EXERCISE AIM
In your reply, reproduce every line of the data without any alteration.

━━━━━━

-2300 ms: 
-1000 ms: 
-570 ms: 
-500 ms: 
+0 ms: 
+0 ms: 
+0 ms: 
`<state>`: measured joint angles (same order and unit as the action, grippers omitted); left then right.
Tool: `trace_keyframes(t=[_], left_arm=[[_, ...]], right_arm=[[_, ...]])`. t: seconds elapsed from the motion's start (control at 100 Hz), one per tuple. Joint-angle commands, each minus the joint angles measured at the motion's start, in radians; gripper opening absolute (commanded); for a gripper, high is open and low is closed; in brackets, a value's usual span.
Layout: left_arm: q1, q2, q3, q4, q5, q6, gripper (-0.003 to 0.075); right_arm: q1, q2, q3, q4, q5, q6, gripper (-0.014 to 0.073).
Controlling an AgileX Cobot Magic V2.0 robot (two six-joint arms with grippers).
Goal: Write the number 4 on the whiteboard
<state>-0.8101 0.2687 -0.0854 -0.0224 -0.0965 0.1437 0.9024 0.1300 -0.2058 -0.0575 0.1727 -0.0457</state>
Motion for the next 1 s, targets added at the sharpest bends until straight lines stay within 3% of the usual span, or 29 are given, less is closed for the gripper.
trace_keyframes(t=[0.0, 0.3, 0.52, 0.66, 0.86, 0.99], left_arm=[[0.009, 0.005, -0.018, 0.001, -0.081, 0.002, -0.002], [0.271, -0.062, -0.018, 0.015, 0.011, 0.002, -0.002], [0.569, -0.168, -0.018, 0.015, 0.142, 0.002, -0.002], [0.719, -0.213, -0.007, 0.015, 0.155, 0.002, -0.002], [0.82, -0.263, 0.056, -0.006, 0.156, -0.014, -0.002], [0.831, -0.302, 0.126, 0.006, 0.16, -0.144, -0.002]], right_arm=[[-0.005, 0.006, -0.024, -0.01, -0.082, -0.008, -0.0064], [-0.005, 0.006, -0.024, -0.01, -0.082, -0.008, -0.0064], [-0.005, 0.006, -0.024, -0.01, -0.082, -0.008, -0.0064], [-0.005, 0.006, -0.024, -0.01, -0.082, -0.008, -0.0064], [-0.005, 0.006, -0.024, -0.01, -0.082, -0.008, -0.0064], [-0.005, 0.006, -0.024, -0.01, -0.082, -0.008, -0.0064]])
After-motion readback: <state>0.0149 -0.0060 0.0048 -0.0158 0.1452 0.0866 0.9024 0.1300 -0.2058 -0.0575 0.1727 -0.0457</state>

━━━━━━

OUTPUT OF THE TASK
-2300 ms: 
-1000 ms: 
-570 ms: 
-500 ms: 
+0 ms: 
+0 ms: 
+0 ms: 
`<state>`: measured joint angles (same order and unit as the action, grippers omitted); left then right.
Tool: `trace_keyframes(t=[_], left_arm=[[_, ...]], right_arm=[[_, ...]])`. t: seconds elapsed from the motion's start (control at 100 Hz), one per tuple. Joint-angle commands, each minus the joint angles measured at the motion's start, in radians; gripper opening absolute (commanded); for a gripper, high is open and low is closed; in brackets, a value's usual span.
Layout: left_arm: q1, q2, q3, q4, q5, q6, gripper (-0.003 to 0.075); right_arm: q1, q2, q3, q4, q5, q6, gripper (-0.014 to 0.073).
Controlling an AgileX Cobot Magic V2.0 robot (two six-joint arms with grippers).
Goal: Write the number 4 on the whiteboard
<state>-0.8101 0.2687 -0.0854 -0.0224 -0.0965 0.1437 0.9024 0.1300 -0.2058 -0.0575 0.1727 -0.0457</state>
Motion for the next 1 s, targets added at the sharpest bends until straight lines stay within 3% of the usual span, or 29 are given, less is closed for the gripper.
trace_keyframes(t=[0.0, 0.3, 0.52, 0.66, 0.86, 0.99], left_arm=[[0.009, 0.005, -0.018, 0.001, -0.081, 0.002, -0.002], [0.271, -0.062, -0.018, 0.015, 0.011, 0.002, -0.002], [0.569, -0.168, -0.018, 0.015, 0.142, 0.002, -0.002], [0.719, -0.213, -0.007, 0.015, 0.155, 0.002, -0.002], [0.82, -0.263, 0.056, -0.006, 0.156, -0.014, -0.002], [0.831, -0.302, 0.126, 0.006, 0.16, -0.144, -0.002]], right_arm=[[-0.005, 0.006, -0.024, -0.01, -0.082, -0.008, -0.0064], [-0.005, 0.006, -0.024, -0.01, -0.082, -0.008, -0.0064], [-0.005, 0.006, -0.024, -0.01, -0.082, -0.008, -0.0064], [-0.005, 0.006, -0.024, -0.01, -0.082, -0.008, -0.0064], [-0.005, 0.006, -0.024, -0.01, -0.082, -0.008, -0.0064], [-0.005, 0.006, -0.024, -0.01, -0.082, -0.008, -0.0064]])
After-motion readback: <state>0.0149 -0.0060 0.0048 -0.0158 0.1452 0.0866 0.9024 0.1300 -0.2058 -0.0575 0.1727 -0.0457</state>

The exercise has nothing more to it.